Over the Easter weekend, Dazza and I spent time in the southern end of the Cairngorms National Park in glorious conditions. Around an hour from our new property, we began at the Muir of Dinnet just off the B9119. There are two freshwater lochs with fringing vegetation, plus mixed pine and birch woodland, thinning to open moor on the high ground.

It was a pleasant walk down to the waterside with the usual selection of Siskin, Coal Tit, Chiffchaff and Common Crossbill, a definite influx of Willow Warblers and a single Redstart but the highlight for me was a couple of singing Tree Pipits. The loch itself was extremely quiet with the exception of two pair of Goldeneye which were likely nesting nearby.

Red Grouse abundant around the Cairngorms
From here we rejoined the A93, the highest public road in the UK and continued on towards our final destination of Glenshee Ski Center. As usual, we stopped on many occasions to enjoy the outstanding views with many Red Grouse and of course, there's always a possibility of spotting a Golden Eagle, although sadly not today.

Grey Wagtail

Common Sandpiper
One area we've visited on previous occasions is at Glen Clunie, a small conifer plantation at Baddoch along the A93 and after parking up we headed off across the hills to the west. The River Dee runs along this stretch as it winds down the mountains towards its eventual outlet at Aberdeen. Here we encountered Dipper, Grey Wagtail and up to four Common Sandpipers, many Meadow Pipits and at least six Wheatear were also noted. Good scoped views were obtained of two distant Ring Ouzels and the occasional call of Raven high up in the hills, there were several Siskin and Crossbill along the plantation.

Common Crossbill
With the day ebbing away our final stop was at Ballochbuie Forest, which is best accessed from the car park at Keiloch on the Invercauld Estate. It's one of the largest areas of native pinewood and part of the Balmoral Estate. Once again the River Dee runs alongside and more Common Sandpipers were noted along with a drake Goosander and four females. Capercaillie are now very rare here or even absent and it was no surprise we didn't encounter one but Black Grouse, more Siskins, Scottish Crossbill, Tree Pipit and a passing Osprey were the highlights.
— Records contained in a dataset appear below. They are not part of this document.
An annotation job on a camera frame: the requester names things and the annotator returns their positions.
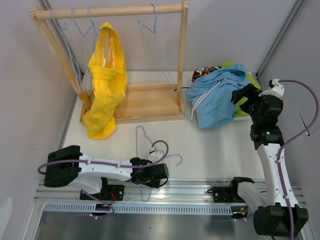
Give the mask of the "lime green shorts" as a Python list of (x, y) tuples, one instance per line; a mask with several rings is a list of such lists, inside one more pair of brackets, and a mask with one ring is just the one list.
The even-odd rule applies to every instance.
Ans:
[[(222, 68), (228, 68), (230, 66), (232, 66), (234, 63), (232, 61), (228, 61), (228, 62), (224, 62), (222, 64)], [(251, 72), (247, 72), (246, 73), (246, 78), (250, 81), (251, 84), (253, 84), (256, 88), (258, 88), (259, 90), (261, 90), (261, 85), (258, 83), (258, 81), (252, 76)], [(242, 111), (240, 109), (240, 105), (242, 105), (245, 101), (247, 101), (248, 99), (246, 97), (243, 97), (236, 105), (237, 105), (237, 110), (234, 112), (236, 117), (246, 117), (248, 116), (247, 113), (245, 113), (244, 111)]]

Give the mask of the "light blue shorts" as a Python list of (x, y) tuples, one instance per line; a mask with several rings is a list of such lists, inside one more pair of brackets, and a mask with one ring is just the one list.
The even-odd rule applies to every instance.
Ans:
[(191, 117), (196, 116), (198, 127), (219, 128), (232, 122), (238, 109), (232, 103), (232, 93), (250, 83), (247, 68), (240, 63), (198, 77), (185, 91), (186, 99), (192, 104)]

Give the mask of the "camouflage patterned shorts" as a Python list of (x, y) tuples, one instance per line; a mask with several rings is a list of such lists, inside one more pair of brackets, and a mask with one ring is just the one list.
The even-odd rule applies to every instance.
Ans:
[(209, 75), (210, 73), (212, 73), (216, 70), (219, 70), (221, 68), (222, 68), (222, 66), (212, 66), (212, 67), (202, 67), (202, 68), (196, 69), (193, 72), (191, 81), (195, 82), (198, 78)]

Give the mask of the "blue hanger of green shorts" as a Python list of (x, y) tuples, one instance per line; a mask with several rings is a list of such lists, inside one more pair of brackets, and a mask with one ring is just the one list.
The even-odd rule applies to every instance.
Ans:
[(158, 20), (158, 12), (156, 5), (151, 3), (150, 4), (154, 11), (154, 22), (152, 26), (147, 26), (141, 20), (138, 20), (138, 27), (142, 37), (149, 49), (150, 53), (152, 54), (159, 70), (162, 72), (164, 78), (166, 79), (167, 83), (170, 85), (172, 89), (175, 88), (175, 82), (173, 76), (169, 70), (169, 65), (162, 48), (162, 45), (159, 41), (157, 35), (157, 20)]

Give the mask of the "blue hanger of light blue shorts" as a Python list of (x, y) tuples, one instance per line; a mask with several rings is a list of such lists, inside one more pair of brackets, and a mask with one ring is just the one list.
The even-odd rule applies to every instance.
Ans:
[[(153, 144), (153, 141), (150, 139), (149, 136), (147, 136), (145, 129), (143, 128), (142, 125), (138, 125), (135, 129), (135, 148), (136, 148), (136, 156), (139, 158), (145, 158), (148, 156), (148, 159), (151, 160), (152, 162), (155, 162), (159, 160), (161, 157), (159, 156), (152, 156), (152, 155), (147, 155), (147, 146), (151, 146)], [(165, 159), (169, 158), (180, 158), (179, 162), (175, 165), (176, 167), (179, 166), (180, 164), (183, 163), (183, 157), (180, 154), (167, 154), (165, 156)], [(144, 193), (144, 187), (140, 185), (140, 198), (141, 201), (144, 203), (147, 203), (150, 201), (151, 198), (151, 193), (152, 193), (152, 188), (149, 188), (149, 194), (146, 199), (143, 197)]]

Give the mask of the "yellow shorts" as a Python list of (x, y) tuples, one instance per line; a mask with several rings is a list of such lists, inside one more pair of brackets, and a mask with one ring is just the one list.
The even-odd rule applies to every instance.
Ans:
[(88, 62), (94, 100), (83, 121), (87, 135), (104, 140), (116, 130), (115, 109), (126, 96), (126, 61), (119, 35), (105, 22), (100, 27), (95, 51)]

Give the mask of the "blue hanger of navy shorts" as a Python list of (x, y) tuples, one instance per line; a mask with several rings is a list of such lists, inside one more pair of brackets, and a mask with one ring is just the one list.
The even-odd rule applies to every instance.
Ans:
[(84, 51), (84, 60), (85, 60), (85, 72), (82, 75), (82, 86), (85, 87), (86, 93), (88, 95), (91, 94), (91, 82), (92, 82), (92, 74), (88, 67), (88, 54), (87, 54), (87, 43), (86, 43), (86, 36), (89, 33), (91, 27), (89, 26), (86, 32), (83, 32), (77, 23), (77, 20), (75, 18), (75, 8), (71, 9), (72, 19), (74, 21), (74, 24), (78, 30), (78, 32), (81, 35), (82, 42), (83, 42), (83, 51)]

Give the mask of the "blue hanger of yellow shorts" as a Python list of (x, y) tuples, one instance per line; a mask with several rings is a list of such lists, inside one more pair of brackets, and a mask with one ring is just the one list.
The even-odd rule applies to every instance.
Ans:
[(91, 7), (88, 8), (88, 18), (91, 24), (91, 28), (93, 29), (93, 50), (95, 51), (101, 30), (96, 27), (95, 21), (92, 19), (91, 9)]

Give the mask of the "blue hanger of camouflage shorts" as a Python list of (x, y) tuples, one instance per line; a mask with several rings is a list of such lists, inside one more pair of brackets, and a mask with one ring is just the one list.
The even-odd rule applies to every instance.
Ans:
[(71, 65), (71, 70), (75, 75), (76, 87), (80, 93), (84, 93), (85, 89), (83, 86), (83, 71), (81, 70), (79, 58), (77, 54), (74, 52), (73, 47), (75, 47), (75, 42), (73, 40), (71, 30), (68, 24), (64, 21), (62, 24), (56, 19), (53, 13), (53, 9), (49, 9), (51, 19), (53, 21), (54, 26), (57, 28), (58, 33), (61, 37), (63, 49), (67, 54), (67, 59)]

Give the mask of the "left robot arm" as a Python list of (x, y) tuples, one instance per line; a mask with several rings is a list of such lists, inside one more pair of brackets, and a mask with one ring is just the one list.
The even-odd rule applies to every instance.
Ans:
[(47, 188), (72, 186), (93, 195), (97, 200), (108, 196), (107, 180), (131, 182), (150, 188), (160, 188), (169, 179), (165, 163), (155, 164), (134, 157), (129, 160), (110, 160), (81, 152), (79, 145), (56, 150), (48, 154), (44, 183)]

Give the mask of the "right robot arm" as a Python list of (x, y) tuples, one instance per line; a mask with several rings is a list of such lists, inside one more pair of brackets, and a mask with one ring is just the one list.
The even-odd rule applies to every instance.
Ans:
[(249, 177), (234, 177), (228, 196), (234, 202), (244, 200), (253, 212), (253, 226), (258, 235), (294, 239), (309, 219), (292, 191), (288, 176), (284, 139), (278, 127), (283, 110), (284, 87), (279, 79), (269, 82), (262, 91), (253, 84), (232, 92), (231, 102), (246, 101), (240, 109), (252, 120), (250, 138), (262, 164), (266, 193), (258, 190)]

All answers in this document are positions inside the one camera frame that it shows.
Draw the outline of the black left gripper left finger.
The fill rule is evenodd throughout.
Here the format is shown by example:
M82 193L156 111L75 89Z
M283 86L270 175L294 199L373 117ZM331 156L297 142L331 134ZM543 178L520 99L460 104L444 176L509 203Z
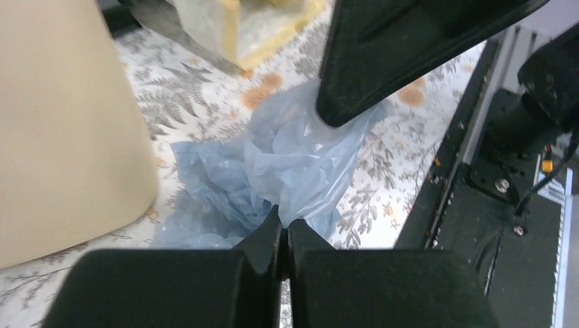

At least nine Whimbrel along the Ythan Estuary
With Dazza flying back to Birmingham early Tuesday morning and me driving back Thursday I spent the remainder of my time discovering more of the Ythan Estuary, Aberdeenshire coastline and RSPB Loch of Strathbeg. Highlights during these visits included Sandwich, Common and Little Tern, plus Common Crane, Spoonbill, Whimbrel, Greenshank and Little-ringed Plover (apparently quite the rarity up here). The Ythan Estuary holds the UKs largest population of Eiders, which were literally everywhere, Red-breasted Merganser and Long-tailed Duck can also be found in good numbers and waders during my visits included Dunlin, Sanderling, Black-tailed Godwit, Redshank, summer plumage Golden Plover, many Curlew and Ringed Plover.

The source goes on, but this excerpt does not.